By now we know: There is no shortage of inspiration to be found in Mexico City. Whatever your proclivity, CDMX presents it in abundance. Delicious food, music, nightlife, history and tradition, art and architecture, color and texture, old and new—all are present in a riotous preponderance that can make even a seasoned traveler’s head spin. But the prescription remains: You should try it all, you should stay up, you should check that spot out.
Depending on your personal constitution, you’re likely to experience undulating ratios of exhaustion and exhilaration. For me, the key to a balanced visit is finding the right place to lay my head at night. On my last trip, I lucked out by choosing Casa Pani, a guest house-style boutique hotel in Cuauhtémoc that happens to be a Modernist masterpiece (and is bookable on Airbnb).

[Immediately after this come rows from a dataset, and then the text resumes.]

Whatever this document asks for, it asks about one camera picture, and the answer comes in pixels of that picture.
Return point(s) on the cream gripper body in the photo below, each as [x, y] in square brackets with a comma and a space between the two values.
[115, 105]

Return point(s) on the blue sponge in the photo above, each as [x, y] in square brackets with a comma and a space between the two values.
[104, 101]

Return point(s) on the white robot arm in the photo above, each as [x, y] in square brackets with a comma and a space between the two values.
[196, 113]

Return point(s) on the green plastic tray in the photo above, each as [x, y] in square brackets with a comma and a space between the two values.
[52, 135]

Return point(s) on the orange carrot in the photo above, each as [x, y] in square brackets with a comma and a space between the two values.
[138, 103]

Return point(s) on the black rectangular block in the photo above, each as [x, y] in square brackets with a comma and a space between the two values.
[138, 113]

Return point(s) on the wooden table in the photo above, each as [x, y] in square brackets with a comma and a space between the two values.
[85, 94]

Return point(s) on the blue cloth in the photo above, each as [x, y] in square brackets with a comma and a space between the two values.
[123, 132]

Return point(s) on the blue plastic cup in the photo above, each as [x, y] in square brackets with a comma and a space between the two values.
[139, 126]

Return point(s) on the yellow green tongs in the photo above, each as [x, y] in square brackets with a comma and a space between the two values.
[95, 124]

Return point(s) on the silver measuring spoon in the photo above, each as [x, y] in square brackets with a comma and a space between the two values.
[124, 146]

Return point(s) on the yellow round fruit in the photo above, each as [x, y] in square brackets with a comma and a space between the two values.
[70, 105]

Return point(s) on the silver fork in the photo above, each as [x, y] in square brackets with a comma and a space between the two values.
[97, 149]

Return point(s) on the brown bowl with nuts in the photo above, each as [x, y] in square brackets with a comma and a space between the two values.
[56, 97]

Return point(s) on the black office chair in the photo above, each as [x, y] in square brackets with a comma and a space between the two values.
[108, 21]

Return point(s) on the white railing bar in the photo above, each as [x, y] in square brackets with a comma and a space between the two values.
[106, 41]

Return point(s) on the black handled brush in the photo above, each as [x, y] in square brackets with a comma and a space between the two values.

Cuauhtémoc, one of the oldest neighborhoods in Mexico City’s vast metropolis, is not Roma Norte. It is not dotted with cool-as-heck eateries nor trendy shops. It’s not the location of every interesting pop-up and gallery opening. No matter the time of day or day of the week, a feeling of quiet spaciousness permeates Cuauhtémoc’s residential streets. This makes it an ideal place to return to after you’ve tasted everything, gone everywhere, done more than you meant to do with the insatiable, giddy glee of someone who has just lived through a series of lockdowns amid a global pandemic.
First designed as a private single-family home in 1962 by Mario Pani, a Mexican architect and urbanist who gave form to much of Mexico City’s appearance, the property still exudes a sense of familial comfort and ease. There’s the well-worn leather and chrome sofas that invite repose and conversation, the 11-foot-long communal dining/work table made from Tzalam wood that’s a preferred WFH outpost, and the shared kitchen outfitted with liquors left as offerings from past visitors. Bookended by a magnificent midcentury church with soaring stained glass windows and a charming park at the end of the street, Casa Pani is very much a part of the neighborhood. If you’re up early, you can—and really should—catch the local couple selling tamales from the street.
Celebrating this spirit was the point for Casa Pani’s founding team, architect Miggi Hood, entrepreneur Marie Cazalaa, and Yola Mezcal co-founder Yola Jimenez. “It all began in LA at my home, which has become a place for wandering visitors to meet and stay and dine and connect,” Hood tells me. “Casa Pani is an extension of that.” Guests get the opportunity to mingle in a nucleus of communal spaces which includes the bottom floor living room salon, an indoor-outdoor courtyard, and a formal dining room. “We hope people come downstairs to make their coffee or cocktail, hang out in the shared spaces, and meet people… but you can come down in your pajamas,” Hood says with a laugh. It’s why they have cozy robes in every room.
Kidding, but not completely, I asked Hood if “luxury hostel” might fit Casa Pani in its current iteration. She conceded it might. “We always began with the idea that this is a home away from home. This isn’t a private club, it’s not a crazy expensive place. It was very much that idea of wonderful communal space, where everybody also gets a nice room of their own with a nice bathroom, natural light, and good airflow.” The communal aspect just made sense for a place like Mexico City where buzz is fueled by excited retellings of local haunts and discoveries. It’s this balance of retreat and symbiosis, of tucking quietly away and then having to make your coffee among strangers that makes Casa Pani a truly unique lodging experience.